* _Task goal_: Go through the material below and copy each line where the word "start" appears.

* _Data block_:
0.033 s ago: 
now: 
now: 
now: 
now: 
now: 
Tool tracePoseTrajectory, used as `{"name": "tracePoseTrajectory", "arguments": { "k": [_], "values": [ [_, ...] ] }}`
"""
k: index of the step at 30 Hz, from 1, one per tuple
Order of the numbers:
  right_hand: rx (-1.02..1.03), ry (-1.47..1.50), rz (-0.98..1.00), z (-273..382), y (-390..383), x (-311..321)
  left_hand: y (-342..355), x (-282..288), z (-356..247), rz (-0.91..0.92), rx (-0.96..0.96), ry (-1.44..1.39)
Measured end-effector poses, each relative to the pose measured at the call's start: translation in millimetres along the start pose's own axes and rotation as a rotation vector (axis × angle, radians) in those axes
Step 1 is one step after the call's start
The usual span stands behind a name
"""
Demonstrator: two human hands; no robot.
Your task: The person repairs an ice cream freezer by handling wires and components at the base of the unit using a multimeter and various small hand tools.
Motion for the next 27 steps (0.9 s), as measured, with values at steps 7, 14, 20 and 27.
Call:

* _Output of the exercise_:
Measured end-effector poses, each relative to the pose measured at the call's start: translation in millimetres along the start pose's own axes and rotation as a rotation vector (axis × angle, radians) in those axes
Step 1 is one step after the call's start

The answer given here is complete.